To what deities were the prayers and hymns of the Vedas addressed? This is an interesting inquiry, for these were probably the very deities worshipped under similar names by our Aryan progenitors in their primeval home.
The answer is: They worshipped those physical forces before which all nations, if guided solely by the light of nature, have, in the early period of their life, instinctively bowed down, and before which even the more civilized and enlightened have always been compelled to bend in awe and reverence if not in adoration.
To our Aryan forefathers God’s power was exhibited in the forces of nature even more evidently than to ourselves. Lands, houses, flocks, herds, men and animals were more frequently, than in Western climates, at the mercy of winds, fire, and water; and the sun’s rays appeared to be endowed with a potency quite beyond the experience of any European country.
We cannot be surprised, then, that these forces were regarded by our Eastern progenitors as actual manifestations, either of one deity in different moods or of separate rival deities contending for supremacy.
Nor is it wonderful that these mighty agencies should have been at first poetically personified, and afterwards, when invested with forms, attributes, and individuality, worshipped as distinct gods.
It was only natural, too, that a varying supremacy and varying honours should have been accorded to each deified force- to the air, the rain, the storm, the sun, or fire-according to the special atmospheric influences to which particular localities were exposed, or according to the seasons of the year when the dominance of each was to be prayed for or deprecated.
This was the religion represented in the Vedas and the primitive creed of the Indo-Aryans about twelve or thirteen centuries before Christ. The first forces deified seem to have been those manifested in the sky and air.
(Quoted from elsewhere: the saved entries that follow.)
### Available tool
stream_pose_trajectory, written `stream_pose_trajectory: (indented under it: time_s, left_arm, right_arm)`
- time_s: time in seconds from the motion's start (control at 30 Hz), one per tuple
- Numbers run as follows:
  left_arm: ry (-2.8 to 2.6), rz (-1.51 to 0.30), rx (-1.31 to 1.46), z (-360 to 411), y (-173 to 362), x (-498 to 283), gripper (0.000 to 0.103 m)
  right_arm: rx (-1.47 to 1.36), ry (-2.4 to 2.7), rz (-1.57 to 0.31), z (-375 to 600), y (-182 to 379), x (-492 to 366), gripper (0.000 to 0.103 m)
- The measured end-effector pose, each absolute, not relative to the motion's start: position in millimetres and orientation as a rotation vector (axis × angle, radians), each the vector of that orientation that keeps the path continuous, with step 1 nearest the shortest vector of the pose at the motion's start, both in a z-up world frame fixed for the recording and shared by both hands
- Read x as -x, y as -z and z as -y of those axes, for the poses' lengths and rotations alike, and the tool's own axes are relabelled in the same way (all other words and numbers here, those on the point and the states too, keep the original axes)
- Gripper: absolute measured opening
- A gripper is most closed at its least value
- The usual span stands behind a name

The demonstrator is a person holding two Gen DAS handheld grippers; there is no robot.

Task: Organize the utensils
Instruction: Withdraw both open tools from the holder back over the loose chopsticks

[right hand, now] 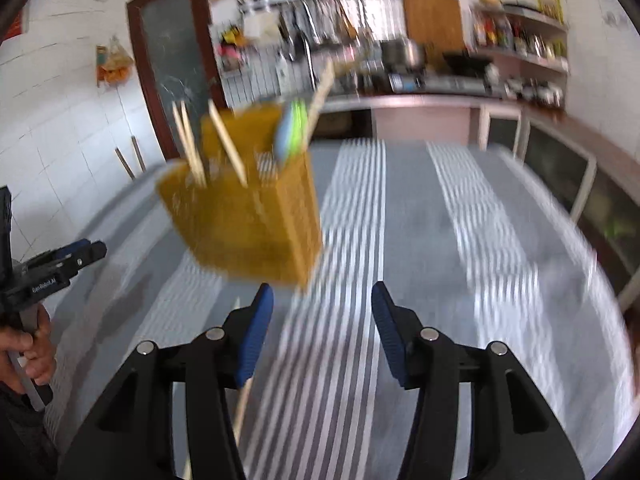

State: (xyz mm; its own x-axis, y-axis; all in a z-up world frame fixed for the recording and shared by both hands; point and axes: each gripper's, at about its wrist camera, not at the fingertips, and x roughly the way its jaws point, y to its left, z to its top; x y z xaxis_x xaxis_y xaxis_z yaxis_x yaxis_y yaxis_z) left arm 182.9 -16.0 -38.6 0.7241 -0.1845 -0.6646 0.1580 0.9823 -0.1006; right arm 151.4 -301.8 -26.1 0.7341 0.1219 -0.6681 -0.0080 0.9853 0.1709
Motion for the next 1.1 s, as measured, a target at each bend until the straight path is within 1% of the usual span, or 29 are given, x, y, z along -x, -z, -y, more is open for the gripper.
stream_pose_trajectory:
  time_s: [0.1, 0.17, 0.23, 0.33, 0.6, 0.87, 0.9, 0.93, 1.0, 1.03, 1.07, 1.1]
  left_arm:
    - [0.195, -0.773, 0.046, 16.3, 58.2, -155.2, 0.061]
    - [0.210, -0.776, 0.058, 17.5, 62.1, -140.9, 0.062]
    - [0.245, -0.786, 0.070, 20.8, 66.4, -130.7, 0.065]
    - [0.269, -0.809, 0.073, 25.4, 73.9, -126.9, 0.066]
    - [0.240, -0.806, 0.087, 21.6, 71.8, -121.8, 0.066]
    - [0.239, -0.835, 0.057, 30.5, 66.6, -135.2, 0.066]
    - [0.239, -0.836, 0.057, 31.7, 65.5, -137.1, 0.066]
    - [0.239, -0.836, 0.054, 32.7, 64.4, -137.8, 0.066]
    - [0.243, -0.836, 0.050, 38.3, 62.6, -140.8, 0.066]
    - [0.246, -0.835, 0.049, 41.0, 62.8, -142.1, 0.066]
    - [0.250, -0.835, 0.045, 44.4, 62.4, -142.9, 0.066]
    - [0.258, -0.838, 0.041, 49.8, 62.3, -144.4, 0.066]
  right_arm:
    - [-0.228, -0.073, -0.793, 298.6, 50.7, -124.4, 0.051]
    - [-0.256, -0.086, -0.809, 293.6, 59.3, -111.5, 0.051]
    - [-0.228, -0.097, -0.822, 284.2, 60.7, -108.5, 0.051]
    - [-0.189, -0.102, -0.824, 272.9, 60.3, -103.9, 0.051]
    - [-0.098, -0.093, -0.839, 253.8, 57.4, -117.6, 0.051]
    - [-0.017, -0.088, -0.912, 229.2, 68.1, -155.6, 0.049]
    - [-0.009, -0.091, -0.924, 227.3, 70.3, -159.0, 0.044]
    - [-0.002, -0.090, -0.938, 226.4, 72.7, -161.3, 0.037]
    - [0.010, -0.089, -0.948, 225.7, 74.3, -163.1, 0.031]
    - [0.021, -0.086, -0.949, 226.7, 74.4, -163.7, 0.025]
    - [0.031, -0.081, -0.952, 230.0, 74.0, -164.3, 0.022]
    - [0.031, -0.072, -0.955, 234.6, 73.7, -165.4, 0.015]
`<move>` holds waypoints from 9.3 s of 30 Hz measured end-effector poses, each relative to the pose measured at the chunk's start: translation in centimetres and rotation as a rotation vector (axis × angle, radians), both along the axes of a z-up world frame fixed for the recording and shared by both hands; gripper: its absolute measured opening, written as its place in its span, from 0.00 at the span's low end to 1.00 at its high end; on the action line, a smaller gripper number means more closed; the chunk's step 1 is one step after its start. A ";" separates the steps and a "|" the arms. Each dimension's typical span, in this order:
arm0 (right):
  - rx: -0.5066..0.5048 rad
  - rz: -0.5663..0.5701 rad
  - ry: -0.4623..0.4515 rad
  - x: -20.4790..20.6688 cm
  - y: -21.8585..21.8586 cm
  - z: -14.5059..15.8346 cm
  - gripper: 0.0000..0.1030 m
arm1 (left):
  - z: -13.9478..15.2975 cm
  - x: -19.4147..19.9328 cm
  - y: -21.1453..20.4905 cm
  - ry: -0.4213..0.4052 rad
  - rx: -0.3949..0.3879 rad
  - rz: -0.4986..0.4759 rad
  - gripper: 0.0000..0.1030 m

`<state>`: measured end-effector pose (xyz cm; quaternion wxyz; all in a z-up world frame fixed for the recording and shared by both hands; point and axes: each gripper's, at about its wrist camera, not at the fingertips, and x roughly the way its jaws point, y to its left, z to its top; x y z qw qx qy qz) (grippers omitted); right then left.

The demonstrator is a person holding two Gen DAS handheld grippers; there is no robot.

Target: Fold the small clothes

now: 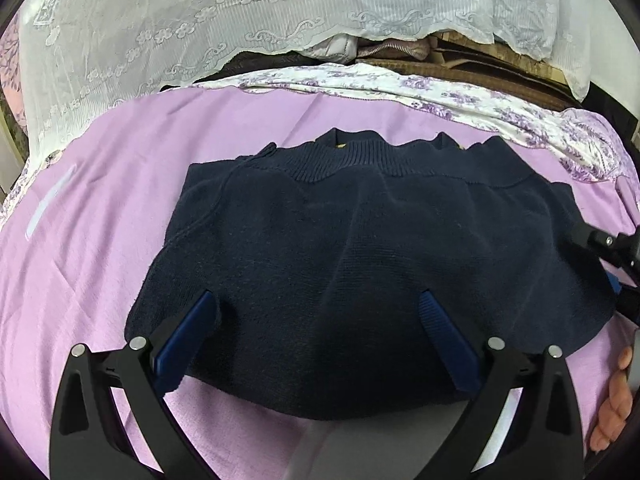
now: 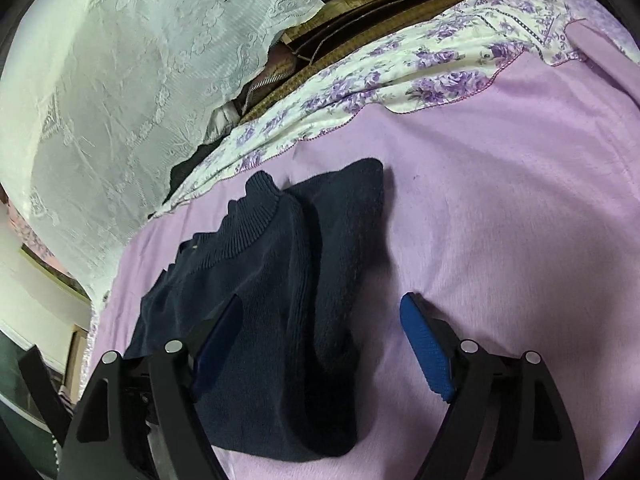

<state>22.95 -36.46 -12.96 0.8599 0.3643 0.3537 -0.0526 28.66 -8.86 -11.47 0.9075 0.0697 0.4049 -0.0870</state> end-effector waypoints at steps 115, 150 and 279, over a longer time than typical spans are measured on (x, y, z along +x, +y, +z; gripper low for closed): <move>0.009 0.198 -0.145 6.6 17.0 10.6 0.21 | 5.7 6.1 5.6 0.021 -0.293 -0.066 0.38; 0.109 0.397 -0.237 8.0 20.9 9.3 0.46 | -0.1 12.6 12.5 0.154 -0.323 0.072 0.68; -0.425 0.442 -0.126 15.6 19.4 4.9 0.37 | 0.2 8.2 10.1 -0.050 0.032 0.048 0.96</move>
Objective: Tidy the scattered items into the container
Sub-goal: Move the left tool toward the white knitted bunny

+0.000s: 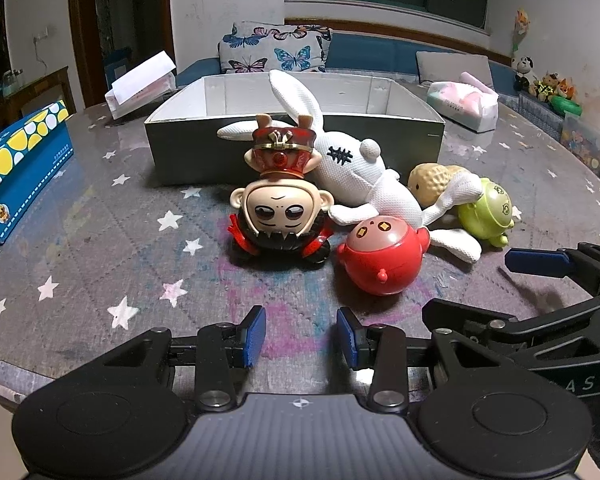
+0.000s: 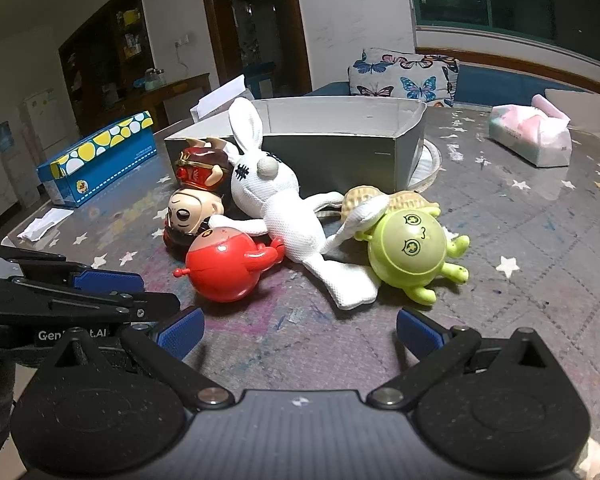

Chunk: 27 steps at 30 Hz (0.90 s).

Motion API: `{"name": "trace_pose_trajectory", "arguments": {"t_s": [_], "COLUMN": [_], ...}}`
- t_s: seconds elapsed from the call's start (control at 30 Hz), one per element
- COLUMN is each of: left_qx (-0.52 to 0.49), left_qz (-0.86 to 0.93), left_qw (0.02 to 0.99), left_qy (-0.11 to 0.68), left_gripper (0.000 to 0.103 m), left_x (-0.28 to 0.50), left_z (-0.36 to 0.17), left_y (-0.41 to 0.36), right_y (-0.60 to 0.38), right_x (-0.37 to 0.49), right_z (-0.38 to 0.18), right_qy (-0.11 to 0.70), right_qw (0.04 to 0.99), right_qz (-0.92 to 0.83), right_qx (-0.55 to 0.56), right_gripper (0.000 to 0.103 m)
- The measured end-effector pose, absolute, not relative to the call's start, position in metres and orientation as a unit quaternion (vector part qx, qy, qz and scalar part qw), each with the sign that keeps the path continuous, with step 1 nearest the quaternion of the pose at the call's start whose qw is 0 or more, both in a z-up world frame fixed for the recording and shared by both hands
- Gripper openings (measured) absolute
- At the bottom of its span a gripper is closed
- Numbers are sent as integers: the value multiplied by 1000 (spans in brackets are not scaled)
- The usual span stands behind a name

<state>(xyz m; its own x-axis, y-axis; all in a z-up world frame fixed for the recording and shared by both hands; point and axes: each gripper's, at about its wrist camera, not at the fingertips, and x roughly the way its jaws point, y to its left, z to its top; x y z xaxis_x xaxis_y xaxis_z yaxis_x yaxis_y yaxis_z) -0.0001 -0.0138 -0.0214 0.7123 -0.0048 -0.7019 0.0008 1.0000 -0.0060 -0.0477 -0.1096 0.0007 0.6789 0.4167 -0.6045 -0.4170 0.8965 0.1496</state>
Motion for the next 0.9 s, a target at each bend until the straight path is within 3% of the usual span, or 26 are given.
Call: {"name": "trace_pose_trajectory", "arguments": {"t_s": [0.9], "left_qx": [-4], "left_qz": [0], "left_qw": [923], "left_qy": [385], "left_gripper": [41], "left_x": [9], "left_z": [-16], "left_y": [-8], "right_y": [-104], "right_x": [-38], "right_z": [3], "right_qy": [326], "right_qw": [916], "right_qz": [235], "right_qx": [-5], "right_gripper": [103]}}
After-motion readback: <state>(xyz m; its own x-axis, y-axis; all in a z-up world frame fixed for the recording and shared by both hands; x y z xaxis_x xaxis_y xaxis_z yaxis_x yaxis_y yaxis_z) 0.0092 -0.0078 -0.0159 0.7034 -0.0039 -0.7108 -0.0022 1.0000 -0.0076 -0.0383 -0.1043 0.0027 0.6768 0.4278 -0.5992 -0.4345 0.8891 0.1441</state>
These were at first generalised under one rather vague personification, as was natural in the earliest attempts at giving shape to religious ideas.
For it may be observed that all religious systems, even the most polytheistic, have generally grown out of some undefined original belief in a divine power or powers controlling and regulating the universe.
And although innumerable gods and goddesses, gifted with a thousand shapes, now crowd the Hindu Pantheon, appealing to the instincts of the unthinking millions whose capacity for religious ideas is supposed to require the aid of external symbols, it is probable that there existed for the first Aryan worshippers a similar theistic creed; even as the thoughtful Hindu of the present day looks through the maze of his mythology of the philosophical background of one eternal self-existent Being, one universal Spirit, into whose unity all visible symbols are gathered, and in whose essence all entities are comprehended.